▶ _YOUR TASK_: Pull every line holding the word "things" from the data below and copy it.

Dataset items:

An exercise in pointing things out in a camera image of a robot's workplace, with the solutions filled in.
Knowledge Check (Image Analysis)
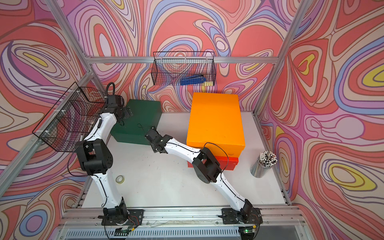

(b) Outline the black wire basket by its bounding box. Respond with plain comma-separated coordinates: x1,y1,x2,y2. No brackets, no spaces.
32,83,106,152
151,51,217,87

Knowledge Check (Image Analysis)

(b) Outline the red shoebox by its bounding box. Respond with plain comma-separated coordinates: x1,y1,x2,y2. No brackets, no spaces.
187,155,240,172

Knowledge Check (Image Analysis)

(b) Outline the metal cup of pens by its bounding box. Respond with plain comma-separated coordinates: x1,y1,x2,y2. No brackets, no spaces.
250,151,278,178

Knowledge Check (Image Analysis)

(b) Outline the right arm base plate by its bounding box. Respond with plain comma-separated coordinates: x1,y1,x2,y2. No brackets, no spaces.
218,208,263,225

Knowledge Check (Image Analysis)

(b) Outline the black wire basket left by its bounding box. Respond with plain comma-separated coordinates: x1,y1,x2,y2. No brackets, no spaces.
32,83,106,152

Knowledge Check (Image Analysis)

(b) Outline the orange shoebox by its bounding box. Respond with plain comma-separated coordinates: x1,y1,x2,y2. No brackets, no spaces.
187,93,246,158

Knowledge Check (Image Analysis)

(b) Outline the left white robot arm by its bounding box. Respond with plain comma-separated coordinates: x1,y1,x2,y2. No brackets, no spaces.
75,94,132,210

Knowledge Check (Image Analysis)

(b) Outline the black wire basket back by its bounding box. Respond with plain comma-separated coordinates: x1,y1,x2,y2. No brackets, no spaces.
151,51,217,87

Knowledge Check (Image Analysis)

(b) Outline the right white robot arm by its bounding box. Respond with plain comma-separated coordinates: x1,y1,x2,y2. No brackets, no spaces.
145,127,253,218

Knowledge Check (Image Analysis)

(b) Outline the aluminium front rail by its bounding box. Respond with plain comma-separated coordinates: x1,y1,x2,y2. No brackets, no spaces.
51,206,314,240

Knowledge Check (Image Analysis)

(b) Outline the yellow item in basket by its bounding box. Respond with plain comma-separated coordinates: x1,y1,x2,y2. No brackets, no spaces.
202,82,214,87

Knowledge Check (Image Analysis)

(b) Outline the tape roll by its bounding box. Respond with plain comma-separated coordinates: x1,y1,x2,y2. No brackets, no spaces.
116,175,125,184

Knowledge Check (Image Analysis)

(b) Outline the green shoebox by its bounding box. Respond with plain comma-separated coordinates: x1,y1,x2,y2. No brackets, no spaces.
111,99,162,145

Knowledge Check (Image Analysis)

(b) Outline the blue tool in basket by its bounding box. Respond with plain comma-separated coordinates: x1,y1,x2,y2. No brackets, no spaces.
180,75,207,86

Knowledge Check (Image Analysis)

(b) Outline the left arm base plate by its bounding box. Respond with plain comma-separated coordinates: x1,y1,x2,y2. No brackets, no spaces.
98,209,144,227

==

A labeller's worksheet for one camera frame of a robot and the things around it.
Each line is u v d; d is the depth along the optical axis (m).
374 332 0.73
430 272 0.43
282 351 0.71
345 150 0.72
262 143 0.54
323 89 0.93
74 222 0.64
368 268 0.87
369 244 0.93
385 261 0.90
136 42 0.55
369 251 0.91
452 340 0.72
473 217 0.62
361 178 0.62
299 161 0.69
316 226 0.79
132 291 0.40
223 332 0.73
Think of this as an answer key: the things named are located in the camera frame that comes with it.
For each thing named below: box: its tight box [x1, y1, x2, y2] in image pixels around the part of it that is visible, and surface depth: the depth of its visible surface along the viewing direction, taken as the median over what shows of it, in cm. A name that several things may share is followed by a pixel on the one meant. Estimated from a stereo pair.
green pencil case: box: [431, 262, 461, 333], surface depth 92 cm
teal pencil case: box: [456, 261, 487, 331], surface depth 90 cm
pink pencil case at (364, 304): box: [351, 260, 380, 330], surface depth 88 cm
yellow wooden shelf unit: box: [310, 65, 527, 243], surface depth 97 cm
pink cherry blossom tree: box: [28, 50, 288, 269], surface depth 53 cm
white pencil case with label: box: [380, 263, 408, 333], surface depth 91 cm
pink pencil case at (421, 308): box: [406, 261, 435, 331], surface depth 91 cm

▶ _TASK SOLUTION_:
An exercise in pointing things out in a camera image of a robot's workplace, with the solutions filled in.
A labeller's worksheet for one camera frame of a robot and the things around it.
Think of this as an answer key: the things named are located in the camera frame that comes with it.
For each thing named below: box: its tight box [x1, y1, x2, y2] in image pixels around the part of it that is visible, and surface depth: the depth of its visible surface along the viewing direction, taken as the median over what shows of it, in cm. A name that several things may share is followed by a pixel on the one meant. Estimated from a stereo pair.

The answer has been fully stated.